Exercise: Go through the records below and return each line that has "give" in it.

Record extracts:
──────
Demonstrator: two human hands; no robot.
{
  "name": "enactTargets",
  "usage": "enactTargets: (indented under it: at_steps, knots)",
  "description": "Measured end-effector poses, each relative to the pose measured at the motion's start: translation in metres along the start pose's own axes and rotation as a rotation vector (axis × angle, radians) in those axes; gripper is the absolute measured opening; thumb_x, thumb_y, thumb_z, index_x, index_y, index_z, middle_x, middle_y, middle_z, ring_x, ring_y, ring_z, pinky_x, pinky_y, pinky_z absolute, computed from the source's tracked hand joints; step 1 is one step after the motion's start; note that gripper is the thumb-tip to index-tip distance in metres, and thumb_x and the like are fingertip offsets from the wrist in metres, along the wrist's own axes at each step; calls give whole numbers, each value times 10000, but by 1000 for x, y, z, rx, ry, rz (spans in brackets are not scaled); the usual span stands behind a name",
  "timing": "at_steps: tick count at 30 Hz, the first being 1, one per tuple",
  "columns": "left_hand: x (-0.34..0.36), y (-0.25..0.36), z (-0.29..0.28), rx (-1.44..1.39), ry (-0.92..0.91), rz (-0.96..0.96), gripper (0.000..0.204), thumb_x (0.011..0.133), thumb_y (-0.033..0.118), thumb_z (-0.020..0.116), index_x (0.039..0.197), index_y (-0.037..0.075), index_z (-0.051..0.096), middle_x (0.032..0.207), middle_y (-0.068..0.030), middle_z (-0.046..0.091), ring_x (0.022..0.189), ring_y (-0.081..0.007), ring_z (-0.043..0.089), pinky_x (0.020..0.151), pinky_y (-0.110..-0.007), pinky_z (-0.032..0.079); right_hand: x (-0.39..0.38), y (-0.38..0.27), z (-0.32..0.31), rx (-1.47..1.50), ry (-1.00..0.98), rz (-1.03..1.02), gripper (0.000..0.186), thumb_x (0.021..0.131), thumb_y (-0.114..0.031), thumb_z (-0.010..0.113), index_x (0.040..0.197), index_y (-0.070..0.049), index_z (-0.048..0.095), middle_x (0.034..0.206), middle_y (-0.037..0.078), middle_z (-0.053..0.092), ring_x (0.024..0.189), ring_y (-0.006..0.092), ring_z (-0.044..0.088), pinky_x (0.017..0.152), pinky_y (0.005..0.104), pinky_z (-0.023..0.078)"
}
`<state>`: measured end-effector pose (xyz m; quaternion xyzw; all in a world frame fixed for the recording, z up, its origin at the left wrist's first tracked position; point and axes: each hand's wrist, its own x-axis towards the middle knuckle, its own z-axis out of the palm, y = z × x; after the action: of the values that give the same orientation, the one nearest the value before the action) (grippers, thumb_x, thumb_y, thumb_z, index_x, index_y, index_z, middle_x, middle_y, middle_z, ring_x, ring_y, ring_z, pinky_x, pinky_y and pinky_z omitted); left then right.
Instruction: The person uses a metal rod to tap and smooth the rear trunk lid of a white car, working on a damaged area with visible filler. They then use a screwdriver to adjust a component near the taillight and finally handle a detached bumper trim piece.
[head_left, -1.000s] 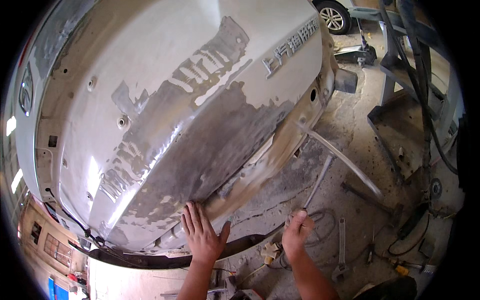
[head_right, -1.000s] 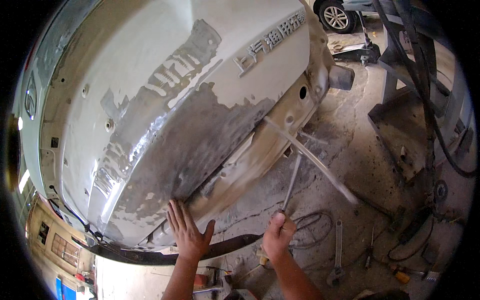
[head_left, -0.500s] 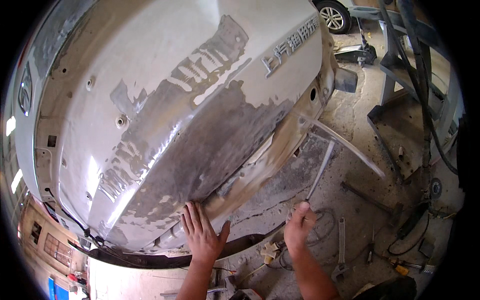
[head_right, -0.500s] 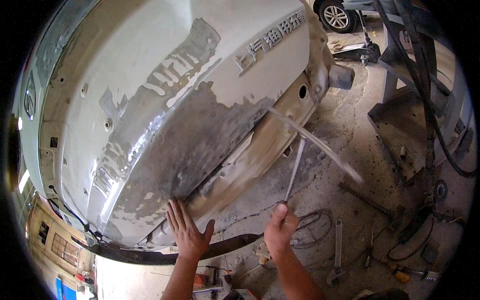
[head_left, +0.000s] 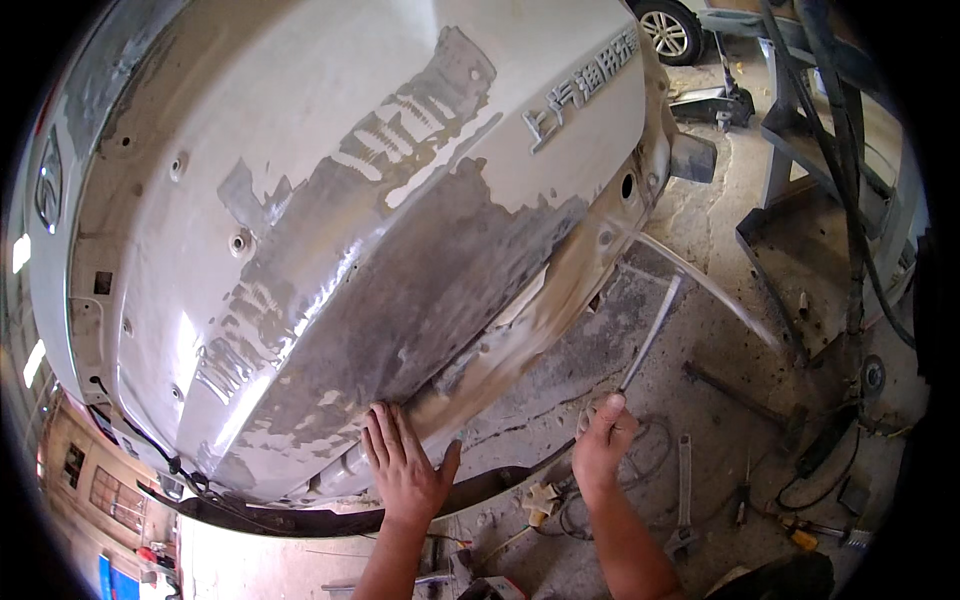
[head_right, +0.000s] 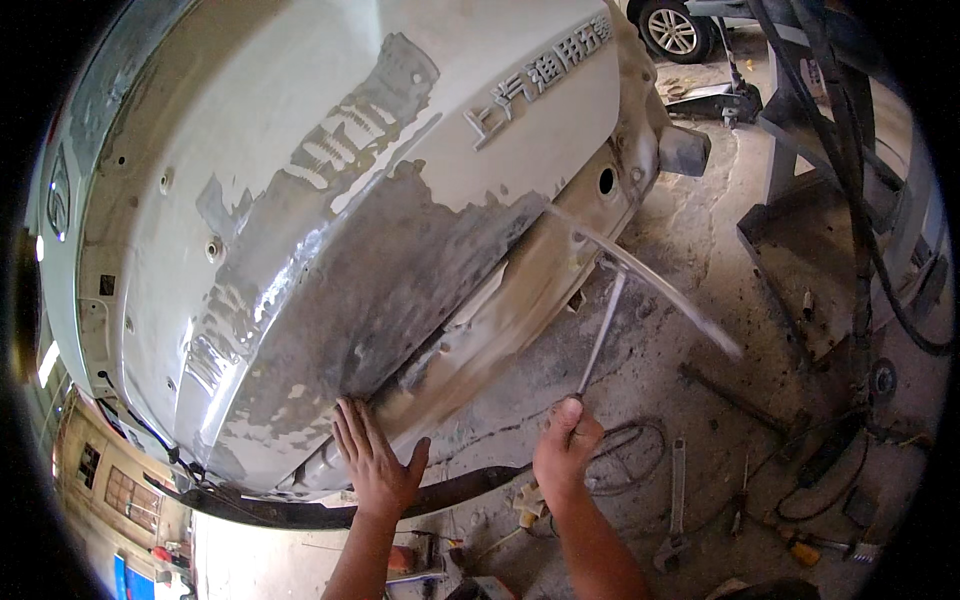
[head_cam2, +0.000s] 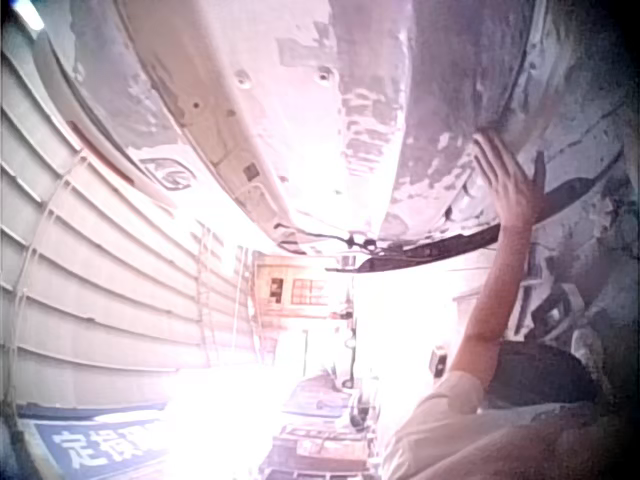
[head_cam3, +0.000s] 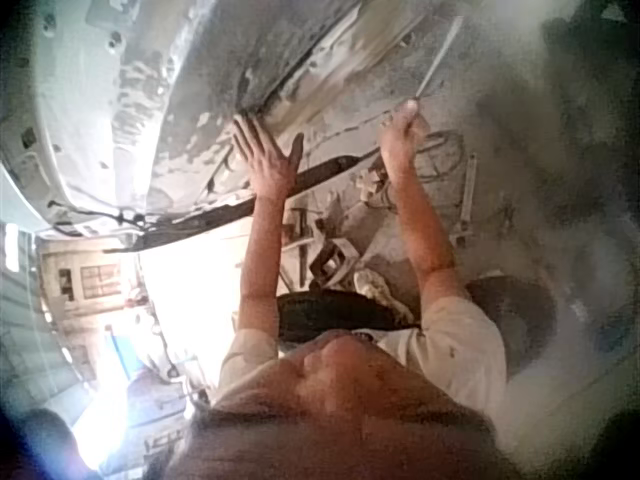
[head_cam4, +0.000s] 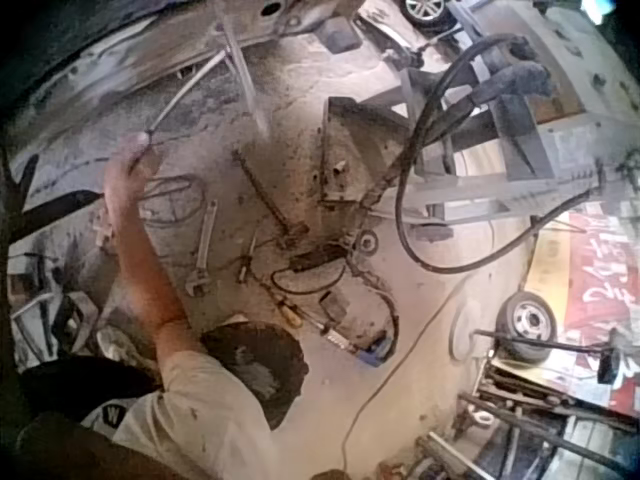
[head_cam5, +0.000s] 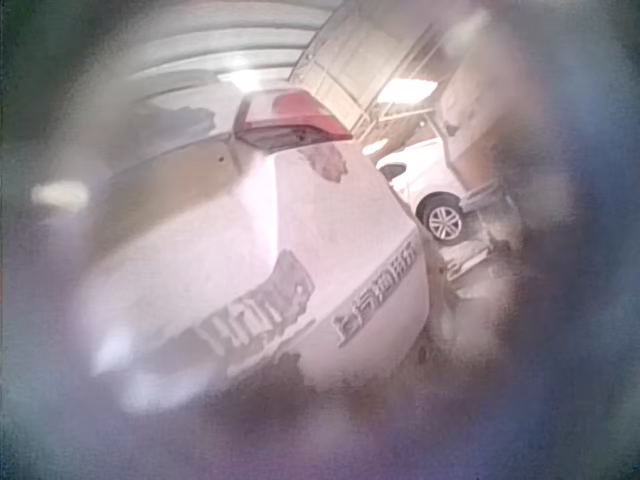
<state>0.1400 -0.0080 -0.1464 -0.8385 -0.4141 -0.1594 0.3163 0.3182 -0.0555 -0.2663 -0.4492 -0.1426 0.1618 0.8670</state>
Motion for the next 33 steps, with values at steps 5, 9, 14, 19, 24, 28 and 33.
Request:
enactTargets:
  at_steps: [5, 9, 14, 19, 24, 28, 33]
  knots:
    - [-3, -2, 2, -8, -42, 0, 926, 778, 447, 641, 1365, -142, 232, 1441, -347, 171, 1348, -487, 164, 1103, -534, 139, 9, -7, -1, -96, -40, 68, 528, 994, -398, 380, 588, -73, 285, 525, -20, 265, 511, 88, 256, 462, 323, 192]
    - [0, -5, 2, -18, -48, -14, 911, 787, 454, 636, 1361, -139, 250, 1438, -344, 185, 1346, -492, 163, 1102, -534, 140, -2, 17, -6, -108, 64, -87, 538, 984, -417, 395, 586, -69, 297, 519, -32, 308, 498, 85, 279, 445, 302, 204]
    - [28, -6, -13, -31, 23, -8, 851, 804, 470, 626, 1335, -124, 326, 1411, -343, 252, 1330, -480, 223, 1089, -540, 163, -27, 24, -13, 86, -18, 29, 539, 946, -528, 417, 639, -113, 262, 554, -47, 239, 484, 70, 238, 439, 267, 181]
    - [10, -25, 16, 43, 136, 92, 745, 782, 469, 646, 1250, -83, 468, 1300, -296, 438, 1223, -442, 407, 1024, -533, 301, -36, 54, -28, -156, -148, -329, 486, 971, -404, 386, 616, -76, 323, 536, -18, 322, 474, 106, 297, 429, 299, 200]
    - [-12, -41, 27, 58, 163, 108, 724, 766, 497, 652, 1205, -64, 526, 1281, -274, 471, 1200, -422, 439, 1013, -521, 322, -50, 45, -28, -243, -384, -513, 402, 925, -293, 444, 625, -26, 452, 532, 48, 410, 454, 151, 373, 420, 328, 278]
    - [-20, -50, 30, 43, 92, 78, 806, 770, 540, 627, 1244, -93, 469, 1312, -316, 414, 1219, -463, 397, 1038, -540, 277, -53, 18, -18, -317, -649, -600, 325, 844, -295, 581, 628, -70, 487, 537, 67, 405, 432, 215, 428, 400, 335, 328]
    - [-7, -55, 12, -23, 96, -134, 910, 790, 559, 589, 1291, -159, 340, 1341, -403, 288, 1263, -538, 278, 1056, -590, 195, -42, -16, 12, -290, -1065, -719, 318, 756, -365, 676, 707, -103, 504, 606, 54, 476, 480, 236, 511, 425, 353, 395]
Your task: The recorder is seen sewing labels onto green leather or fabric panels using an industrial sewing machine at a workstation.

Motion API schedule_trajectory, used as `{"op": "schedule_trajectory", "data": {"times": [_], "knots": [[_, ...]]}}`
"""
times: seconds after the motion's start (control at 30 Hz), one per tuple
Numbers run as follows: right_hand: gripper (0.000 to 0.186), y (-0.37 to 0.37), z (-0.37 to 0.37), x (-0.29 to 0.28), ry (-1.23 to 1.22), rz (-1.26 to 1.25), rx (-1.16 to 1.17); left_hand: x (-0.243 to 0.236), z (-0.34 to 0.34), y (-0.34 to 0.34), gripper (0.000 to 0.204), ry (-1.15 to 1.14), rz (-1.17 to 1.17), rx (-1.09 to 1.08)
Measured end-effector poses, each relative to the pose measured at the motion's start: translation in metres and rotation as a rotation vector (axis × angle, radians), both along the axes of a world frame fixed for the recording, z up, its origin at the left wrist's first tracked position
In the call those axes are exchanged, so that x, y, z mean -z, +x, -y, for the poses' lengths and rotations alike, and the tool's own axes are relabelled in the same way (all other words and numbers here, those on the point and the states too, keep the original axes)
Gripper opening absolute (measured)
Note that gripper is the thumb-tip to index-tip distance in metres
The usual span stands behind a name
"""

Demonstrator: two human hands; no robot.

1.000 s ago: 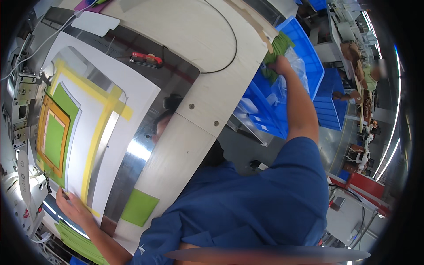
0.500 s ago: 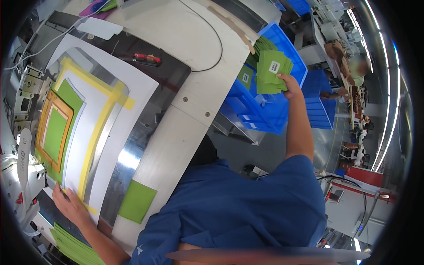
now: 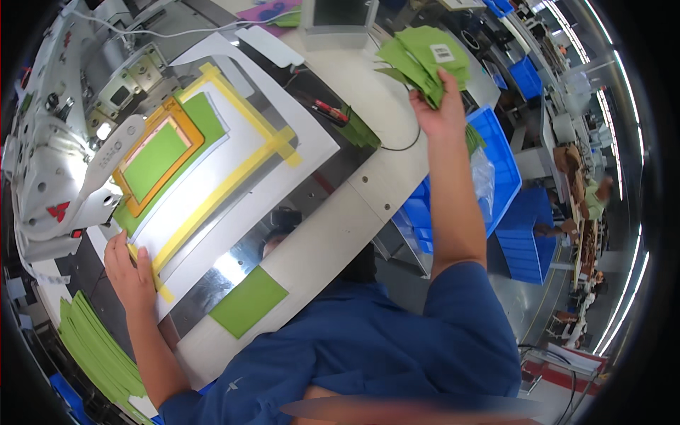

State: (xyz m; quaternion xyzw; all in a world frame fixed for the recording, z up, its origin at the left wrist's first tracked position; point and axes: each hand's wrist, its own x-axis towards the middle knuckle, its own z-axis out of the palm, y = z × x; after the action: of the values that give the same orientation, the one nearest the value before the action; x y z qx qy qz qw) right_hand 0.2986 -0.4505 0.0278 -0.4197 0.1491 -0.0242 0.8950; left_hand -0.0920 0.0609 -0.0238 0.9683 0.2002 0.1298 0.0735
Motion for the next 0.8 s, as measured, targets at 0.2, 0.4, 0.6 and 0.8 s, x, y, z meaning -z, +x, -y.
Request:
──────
Result below:
  "description": "Measured end-effector poses, each relative to the pose measured at the motion's start: translation in metres along the start pose's own axes and rotation as a rotation vector (axis × angle, radians) in those axes; gripper is the absolute measured opening; thumb_x, thumb_y, thumb_z, index_x, index_y, index_z, middle_x, middle_y, middle_z, ring_x, ring_y, ring_z, pinky_x, pinky_y, pinky_z absolute, computed from the source's tracked hand joints; step 1 is one step after the motion's start; note that gripper is the thumb-tip to index-tip distance in metres, and thumb_x and the like are fingertip offsets from the wrist in metres, along the wrist's own axes at each step; calls give whole numbers, each value times 10000, but by 1000 for x, y, z, rx, ry, rz (spans in brackets are not scaled); the usual span stands behind a name",
`<state>`: measured end-effector pose (xyz m; quaternion xyzw; all in a world frame fixed for the recording, z up, its origin at the left wrist's first tracked position; point and axes: each hand's wrist, its own x-axis towards the middle knuckle, its own z-axis out of the palm, y = z × x; after the action: of the values that give the same orientation, the one nearest the value before the action) (grippers, thumb_x, thumb_y, thumb_z, index_x, index_y, index_z, middle_x, middle_y, middle_z, ring_x, ring_y, ring_z, pinky_x, pinky_y and pinky_z omitted); left then right.
State: (xyz m; quaternion xyzw; all in a world frame fixed for the recording, z up, its origin at the left wrist's first tracked position; point and axes: each hand's wrist, its own x-axis towards the middle knuckle, its own z-axis out of the palm, y = z × x; after the action: of the values that give the same orientation, the one nearest the value before the action; x y z qx qy qz qw) right_hand 0.2986 -0.4505 0.0278 -0.4197 0.1491 -0.0242 0.8950; left_hand -0.0920 0.0609 -0.0238 0.9683 0.2002 0.1298 0.0735

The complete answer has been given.